Although it isn't onerous to comply with Section 3553(c), the district court here said nothing to explain its sentence. The district court imposed a sentence above the sentencing guidelines range but said nothing about why it was varying upward. On the other hand, Steiger did not object to the district court's lack of explanation. The district court expressly asked him whether he needed any clarification, and, through counsel, he said no. Thus, we are left with our two questions: (1) Should we automatically vacate Steiger's sentence for this unobjected-to error or apply customary plain error review? (2) If we review for plain error, is there any reason to believe that the district court's error affected Steiger's substantial rights or undermined the fairness of the sentencing process?

A.

We begin by holding that an unobjected-to Section 3553(c) error warrants review for plain error only. In doing so, we overrule in part our cases that established the per se rule of reversal.

Two general rules frame the issue here. The first is that we don't reverse based on errors (even preserved ones) that are harmless—that is, if they didn't affect the outcome of the proceeding. See Fed. R. Crim. P. 52(a); United States v. Daniels, 91 F.4th 1083, 1095 (11th Cir. 2024). The second is that we won't reverse for any error (even an outcome-changing one) when the party claiming error did not object below unless the error is "plain"—meaning that it is obvious and it affected substantial rights—and it undermined the fairness of the proceeding. See Fed. R. Crim. P. 52(b); Puckett v. United States, 556 U.S. 129, 134-35, 129 S.Ct. 1423, 173 L.Ed.2d 266 (2009).

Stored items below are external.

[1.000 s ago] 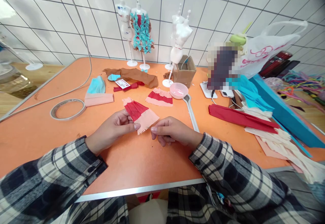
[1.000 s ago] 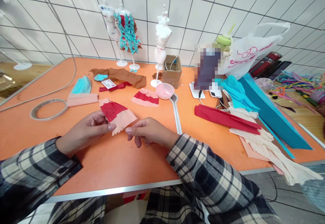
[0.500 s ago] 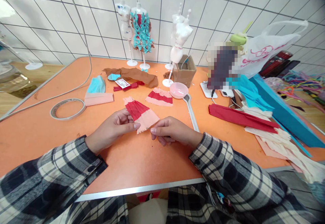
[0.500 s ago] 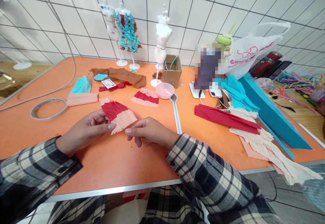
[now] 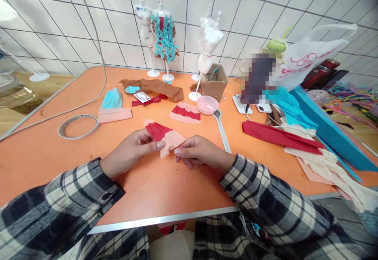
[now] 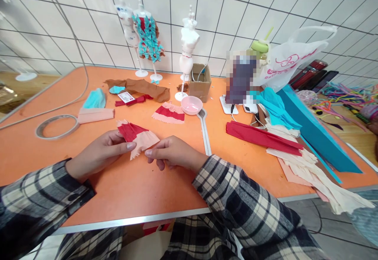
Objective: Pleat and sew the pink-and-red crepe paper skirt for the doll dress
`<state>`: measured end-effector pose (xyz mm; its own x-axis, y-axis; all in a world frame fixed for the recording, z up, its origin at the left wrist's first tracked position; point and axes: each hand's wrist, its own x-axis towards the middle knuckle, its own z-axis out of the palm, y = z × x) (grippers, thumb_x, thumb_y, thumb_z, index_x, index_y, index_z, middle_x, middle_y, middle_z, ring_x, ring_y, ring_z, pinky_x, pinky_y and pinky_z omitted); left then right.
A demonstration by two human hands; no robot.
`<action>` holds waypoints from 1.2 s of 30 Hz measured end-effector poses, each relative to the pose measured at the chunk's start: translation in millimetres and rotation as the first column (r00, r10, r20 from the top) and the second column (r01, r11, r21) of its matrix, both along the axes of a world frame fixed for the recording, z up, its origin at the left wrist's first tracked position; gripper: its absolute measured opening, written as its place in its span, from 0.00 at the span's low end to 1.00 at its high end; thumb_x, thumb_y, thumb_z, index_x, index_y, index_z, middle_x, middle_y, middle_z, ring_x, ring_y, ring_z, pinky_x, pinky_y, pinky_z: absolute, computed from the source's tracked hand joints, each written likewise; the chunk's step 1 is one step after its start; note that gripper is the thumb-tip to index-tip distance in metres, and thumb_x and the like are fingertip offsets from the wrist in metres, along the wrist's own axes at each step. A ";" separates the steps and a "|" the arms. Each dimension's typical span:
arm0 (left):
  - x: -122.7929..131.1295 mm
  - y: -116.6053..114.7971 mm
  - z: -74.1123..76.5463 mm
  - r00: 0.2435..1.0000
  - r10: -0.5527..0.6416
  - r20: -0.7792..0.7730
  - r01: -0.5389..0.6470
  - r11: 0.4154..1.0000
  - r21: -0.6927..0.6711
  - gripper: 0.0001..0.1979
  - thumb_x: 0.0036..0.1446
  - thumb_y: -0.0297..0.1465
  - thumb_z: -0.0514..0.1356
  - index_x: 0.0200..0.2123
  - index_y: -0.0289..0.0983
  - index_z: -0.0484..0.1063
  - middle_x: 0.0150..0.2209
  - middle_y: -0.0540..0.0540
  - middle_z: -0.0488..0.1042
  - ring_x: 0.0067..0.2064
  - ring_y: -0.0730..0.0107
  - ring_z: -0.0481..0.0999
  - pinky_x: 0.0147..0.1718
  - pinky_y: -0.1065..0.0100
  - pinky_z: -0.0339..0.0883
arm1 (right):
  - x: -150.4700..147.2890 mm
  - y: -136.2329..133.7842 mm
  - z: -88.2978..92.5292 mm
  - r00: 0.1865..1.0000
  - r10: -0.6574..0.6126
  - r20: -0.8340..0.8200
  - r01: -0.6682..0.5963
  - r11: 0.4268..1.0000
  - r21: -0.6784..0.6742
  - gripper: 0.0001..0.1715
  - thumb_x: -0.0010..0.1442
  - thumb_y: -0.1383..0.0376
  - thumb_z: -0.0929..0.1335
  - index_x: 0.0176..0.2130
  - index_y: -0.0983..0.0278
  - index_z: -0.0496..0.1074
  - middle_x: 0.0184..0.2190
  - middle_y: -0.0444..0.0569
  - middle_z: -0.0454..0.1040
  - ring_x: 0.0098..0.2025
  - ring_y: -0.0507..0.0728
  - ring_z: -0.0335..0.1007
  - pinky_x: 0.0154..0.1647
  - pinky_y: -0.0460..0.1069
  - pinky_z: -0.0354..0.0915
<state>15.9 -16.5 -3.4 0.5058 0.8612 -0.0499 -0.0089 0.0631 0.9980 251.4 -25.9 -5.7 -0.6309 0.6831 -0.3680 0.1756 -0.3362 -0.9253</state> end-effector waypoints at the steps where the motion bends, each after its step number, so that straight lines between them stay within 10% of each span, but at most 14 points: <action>1: 0.3 0.4 -0.8 1.000 0.002 -0.012 -0.002 1.000 0.001 0.13 0.53 0.36 0.72 0.39 0.36 0.83 0.41 0.41 0.84 0.46 0.54 0.80 0.51 0.58 0.71 | -0.3 0.0 0.3 1.000 0.001 0.001 -0.001 1.000 -0.001 0.25 0.57 0.47 0.74 0.31 0.68 0.76 0.16 0.41 0.69 0.15 0.45 0.56 0.16 0.43 0.47; 36: 8.0 -6.3 3.8 0.989 0.137 0.052 -0.134 0.989 -0.059 0.15 0.50 0.33 0.74 0.37 0.35 0.74 0.31 0.50 0.76 0.34 0.70 0.73 0.37 0.69 0.68 | -5.8 -4.2 7.6 0.997 -0.063 0.050 0.055 0.988 0.147 0.23 0.60 0.48 0.71 0.32 0.67 0.75 0.19 0.43 0.73 0.19 0.47 0.62 0.20 0.43 0.55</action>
<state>23.9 -22.8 0.4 0.3883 0.9185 -0.0739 -0.0769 0.1122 0.9907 245.6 -30.2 1.9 -0.5698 0.7672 -0.2944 0.2103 -0.2101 -0.9548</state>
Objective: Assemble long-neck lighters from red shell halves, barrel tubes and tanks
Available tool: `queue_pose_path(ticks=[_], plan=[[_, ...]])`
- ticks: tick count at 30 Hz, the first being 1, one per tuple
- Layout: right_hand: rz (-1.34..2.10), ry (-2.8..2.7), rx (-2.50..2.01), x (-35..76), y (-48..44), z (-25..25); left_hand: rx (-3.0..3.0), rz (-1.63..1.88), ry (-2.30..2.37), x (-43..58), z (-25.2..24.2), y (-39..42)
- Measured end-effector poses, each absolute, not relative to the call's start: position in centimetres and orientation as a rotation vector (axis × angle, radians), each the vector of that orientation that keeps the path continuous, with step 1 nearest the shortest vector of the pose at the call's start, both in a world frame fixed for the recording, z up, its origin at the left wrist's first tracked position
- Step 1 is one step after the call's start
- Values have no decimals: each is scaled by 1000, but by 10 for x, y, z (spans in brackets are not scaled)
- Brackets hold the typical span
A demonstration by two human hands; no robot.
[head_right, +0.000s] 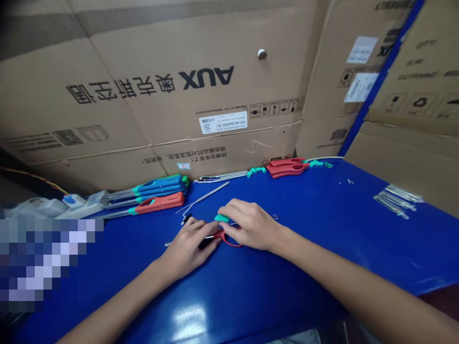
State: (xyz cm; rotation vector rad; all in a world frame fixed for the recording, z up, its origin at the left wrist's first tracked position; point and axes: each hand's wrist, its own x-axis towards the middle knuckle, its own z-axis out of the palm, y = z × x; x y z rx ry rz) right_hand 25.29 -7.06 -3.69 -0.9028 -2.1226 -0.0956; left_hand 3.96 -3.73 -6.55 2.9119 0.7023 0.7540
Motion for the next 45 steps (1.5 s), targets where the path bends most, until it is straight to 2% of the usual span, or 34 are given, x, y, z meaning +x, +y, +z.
queue_pose_path(ticks=[10,19,26,33,39,45], plan=[[23,-2146,-868,258,-77,-45,2867,745,667,34,-62,-41],[78,-2220,-812,246,-83,-55,2815,987,572,36,-50,-45],[238,-2351,-1243,254,-82,-44,2845,1178,581,20,-45,-28],[313,-2331,-1269,258,-79,-46,3024,760,818,-17,-34,8],[312,-2301,-1472,261,-77,-34,2976,736,957,-28,-29,18],[310,-2190,-1650,264,-78,-30,2913,514,969,-26,-26,13]])
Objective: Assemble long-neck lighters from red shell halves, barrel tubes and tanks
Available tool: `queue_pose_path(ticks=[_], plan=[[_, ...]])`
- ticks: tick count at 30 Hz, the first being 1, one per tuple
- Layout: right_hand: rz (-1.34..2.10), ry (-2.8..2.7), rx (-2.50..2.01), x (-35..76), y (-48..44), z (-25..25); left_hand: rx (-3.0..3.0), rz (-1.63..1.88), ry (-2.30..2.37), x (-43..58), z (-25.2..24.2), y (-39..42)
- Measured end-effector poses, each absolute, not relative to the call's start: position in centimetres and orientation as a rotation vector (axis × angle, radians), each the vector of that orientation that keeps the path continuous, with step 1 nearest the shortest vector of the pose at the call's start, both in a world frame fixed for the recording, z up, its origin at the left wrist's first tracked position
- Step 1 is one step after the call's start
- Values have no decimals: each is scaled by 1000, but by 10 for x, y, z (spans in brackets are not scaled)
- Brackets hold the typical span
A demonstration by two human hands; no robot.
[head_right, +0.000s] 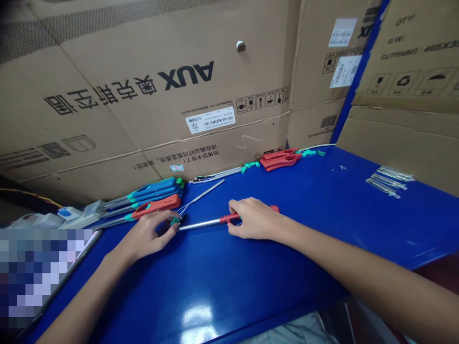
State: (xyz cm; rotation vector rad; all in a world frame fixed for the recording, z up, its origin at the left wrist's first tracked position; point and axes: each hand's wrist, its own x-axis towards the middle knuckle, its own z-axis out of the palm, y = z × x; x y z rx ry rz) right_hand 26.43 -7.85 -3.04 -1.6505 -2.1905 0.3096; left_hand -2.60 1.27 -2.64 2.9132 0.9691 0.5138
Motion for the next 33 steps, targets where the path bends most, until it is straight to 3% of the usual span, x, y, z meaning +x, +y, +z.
queue_pose_path(ticks=[33], plan=[[297,-2177,-1544,270,-74,-34,2902,634,1000,-20,-32,9]])
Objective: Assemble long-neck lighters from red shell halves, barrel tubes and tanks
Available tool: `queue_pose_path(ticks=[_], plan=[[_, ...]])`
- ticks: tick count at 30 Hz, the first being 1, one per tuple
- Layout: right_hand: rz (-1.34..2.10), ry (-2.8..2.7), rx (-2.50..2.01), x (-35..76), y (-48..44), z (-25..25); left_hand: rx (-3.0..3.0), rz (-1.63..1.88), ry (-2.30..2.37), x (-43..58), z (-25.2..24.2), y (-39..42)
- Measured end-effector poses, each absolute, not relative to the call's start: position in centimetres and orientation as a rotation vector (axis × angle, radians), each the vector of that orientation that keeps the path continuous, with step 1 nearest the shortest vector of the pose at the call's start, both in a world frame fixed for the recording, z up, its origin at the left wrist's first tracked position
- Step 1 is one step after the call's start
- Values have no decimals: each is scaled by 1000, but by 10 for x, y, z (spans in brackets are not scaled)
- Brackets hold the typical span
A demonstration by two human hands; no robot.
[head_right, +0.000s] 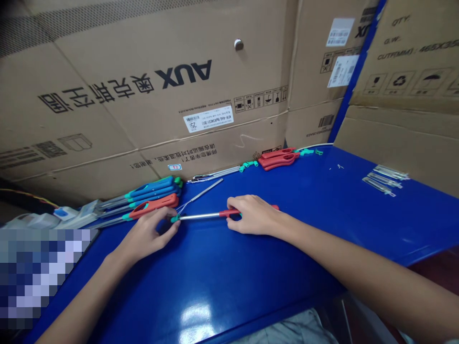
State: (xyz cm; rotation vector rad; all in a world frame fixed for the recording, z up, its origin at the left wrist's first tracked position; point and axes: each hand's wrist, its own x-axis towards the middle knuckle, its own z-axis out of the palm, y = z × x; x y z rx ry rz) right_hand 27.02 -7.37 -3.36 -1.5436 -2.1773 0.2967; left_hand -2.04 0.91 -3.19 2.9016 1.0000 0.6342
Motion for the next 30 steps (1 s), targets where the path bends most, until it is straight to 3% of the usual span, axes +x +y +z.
queue_pose_path(ticks=[11,30], plan=[[320,-2191,-1520,271,-73,-36,2960,615,888,-16,-36,5],[315,-2206,-1466,272,-73,-38,2962,876,614,-17,-44,13]])
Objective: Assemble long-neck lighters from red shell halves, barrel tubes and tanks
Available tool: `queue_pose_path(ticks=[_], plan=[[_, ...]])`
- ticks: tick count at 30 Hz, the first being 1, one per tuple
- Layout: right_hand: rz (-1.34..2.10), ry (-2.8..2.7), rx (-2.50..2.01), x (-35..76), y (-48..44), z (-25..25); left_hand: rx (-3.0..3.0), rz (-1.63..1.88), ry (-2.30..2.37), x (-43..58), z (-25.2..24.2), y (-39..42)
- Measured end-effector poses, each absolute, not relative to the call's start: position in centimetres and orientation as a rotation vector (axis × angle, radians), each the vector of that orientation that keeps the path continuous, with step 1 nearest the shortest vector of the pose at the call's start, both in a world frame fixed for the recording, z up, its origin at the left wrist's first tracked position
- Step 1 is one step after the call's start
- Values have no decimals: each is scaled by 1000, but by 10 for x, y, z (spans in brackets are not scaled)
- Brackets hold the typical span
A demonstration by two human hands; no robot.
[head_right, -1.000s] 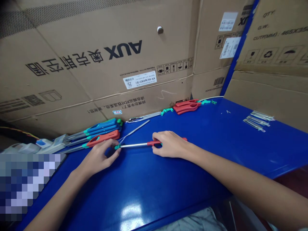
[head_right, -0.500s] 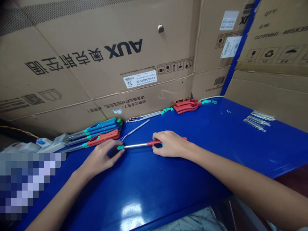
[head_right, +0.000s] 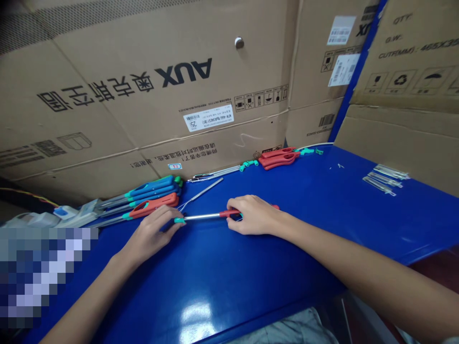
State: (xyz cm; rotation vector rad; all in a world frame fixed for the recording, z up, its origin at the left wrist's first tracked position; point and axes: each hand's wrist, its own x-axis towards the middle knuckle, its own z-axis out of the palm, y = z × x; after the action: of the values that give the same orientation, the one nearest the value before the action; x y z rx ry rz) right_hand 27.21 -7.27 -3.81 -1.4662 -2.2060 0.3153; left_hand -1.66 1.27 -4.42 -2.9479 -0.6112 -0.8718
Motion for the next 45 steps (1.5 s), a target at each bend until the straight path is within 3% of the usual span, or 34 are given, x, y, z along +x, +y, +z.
queue_pose_path(ticks=[9,23,45], plan=[[328,-2214,-1449,271,-74,-36,-2873,-971,-630,-14,-42,10],[286,-2222,-1450,273,-73,-38,-2900,-847,-624,-15,-51,11],[357,-2233,-1476,276,-74,-34,-2952,-1044,-589,-7,-48,2]])
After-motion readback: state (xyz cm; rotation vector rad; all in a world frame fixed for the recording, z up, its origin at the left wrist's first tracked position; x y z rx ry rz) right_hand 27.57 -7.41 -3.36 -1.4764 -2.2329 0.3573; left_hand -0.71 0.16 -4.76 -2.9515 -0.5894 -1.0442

We recognized a Section 3553(c) exception to these background rules in United States v. Williams. In Williams, the district court violated Section 3553(c)(1) when it imposed a sentence within a guidelines range that exceeded twenty-four months without explaining why it picked a particular point within that range. 438 F.3d at 1274. Despite the defendant's failure to object, the Williams panel "reject[ed] the government's argument that this error [was] subject only to plain error review." Id.; see also Bonilla, 463 F.3d at 1181 n.3. The Williams panel instead applied de novo review, creating what we later came to describe as a "per se rule of reversal." Parks, 823 F.3d at 997. That rule was later extended from Section 3553(c)(1) to Section 3553(c)(2) and, until today, has mandated automatic reversal any time a district court does not explicitly lay out the logic behind its sentence. See id. at 995-97 & n.31.

No other circuit has followed Williams. The Second and Seventh Circuits have held that a contemporaneous objection is necessary to preserve a Section 3553(c) issue. See United States v. Villafuerte, 502 F.3d 204, 211 (2d Cir. 2007); United States v. Burns, 128 F.3d 553, 556 (7th Cir. 1997). The Fourth Circuit has reasoned that plain error review is all but mandated by Federal Rule of Criminal Procedure 52 and Supreme Court precedent. See United States v. Lynn, 592 F.3d 572, 575-77 (4th Cir. 2010). The First, Third, Fifth, Sixth, Eighth, Ninth, Tenth, and D.C. Circuits apply plain error to unpreserved Section 3553(c) errors without much ado. See United States v. Gilman, 478 F.3d 440, 447 (1st Cir. 2007); United States v. Merlino, 349 F.3d 144, 161 (3d Cir. 2003); United States v. Izaguirre-Losoya, 219 F.3d 437, 440-41 (5th Cir. 2000); United States v. Eversole, 487 F.3d 1024, 1035 (6th Cir. 2007); United States v. Evans, 272 F.3d 1069, 1089 (8th Cir. 2001); United States v. Vences, 169 F.3d 611, 613 (9th Cir. 1999); United States v. Romero, 491 F.3d 1173, 1177-78 (10th Cir. 2007); United States v. Ransom, 756 F.3d 770, 773 (D.C. Cir. 2014).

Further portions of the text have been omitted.